■ **ABOUT THIS TASK**:
Filter the material below so that only lines containing "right" remain.

■ **PROVIDED MATERIAL**:
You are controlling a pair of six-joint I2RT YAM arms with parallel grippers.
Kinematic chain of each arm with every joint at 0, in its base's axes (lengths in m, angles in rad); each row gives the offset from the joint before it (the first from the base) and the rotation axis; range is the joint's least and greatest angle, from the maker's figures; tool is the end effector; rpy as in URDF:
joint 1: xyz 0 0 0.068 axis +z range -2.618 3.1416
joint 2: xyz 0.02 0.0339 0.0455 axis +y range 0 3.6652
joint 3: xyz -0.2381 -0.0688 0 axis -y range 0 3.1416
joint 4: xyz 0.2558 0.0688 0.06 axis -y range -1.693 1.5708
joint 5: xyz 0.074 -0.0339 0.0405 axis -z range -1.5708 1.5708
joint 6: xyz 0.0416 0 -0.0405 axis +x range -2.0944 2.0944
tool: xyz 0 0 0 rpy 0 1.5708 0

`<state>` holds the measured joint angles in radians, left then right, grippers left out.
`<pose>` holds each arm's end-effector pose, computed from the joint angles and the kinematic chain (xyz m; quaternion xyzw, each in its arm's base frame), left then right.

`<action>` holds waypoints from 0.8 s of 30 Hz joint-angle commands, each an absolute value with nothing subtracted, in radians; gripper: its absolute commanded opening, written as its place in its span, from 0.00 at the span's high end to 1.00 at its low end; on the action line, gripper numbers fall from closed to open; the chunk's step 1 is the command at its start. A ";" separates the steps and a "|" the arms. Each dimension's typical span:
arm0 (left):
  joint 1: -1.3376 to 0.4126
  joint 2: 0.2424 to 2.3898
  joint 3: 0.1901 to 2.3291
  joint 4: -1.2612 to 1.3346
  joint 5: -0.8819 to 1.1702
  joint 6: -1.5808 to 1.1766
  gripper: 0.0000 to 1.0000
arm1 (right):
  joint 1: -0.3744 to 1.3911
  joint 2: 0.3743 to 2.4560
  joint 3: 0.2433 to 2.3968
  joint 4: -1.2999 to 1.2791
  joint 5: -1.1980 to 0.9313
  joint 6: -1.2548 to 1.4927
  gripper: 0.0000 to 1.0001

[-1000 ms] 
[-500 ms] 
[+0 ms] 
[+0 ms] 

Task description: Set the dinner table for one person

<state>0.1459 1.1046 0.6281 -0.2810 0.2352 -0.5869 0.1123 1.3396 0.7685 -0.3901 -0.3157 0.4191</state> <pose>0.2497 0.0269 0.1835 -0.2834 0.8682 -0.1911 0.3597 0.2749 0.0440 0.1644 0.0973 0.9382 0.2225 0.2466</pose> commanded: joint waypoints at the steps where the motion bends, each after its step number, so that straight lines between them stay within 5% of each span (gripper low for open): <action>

■ **EXERCISE ANSWER**:
`<state>` holds the measured joint angles in radians, left then right, grippers left out.
`<pose>` holds each arm's end-effector pose, computed from the joint angles and the kinematic chain (xyz m; quaternion xyzw, each in its arm's base frame), left then right.
arm1 (right):

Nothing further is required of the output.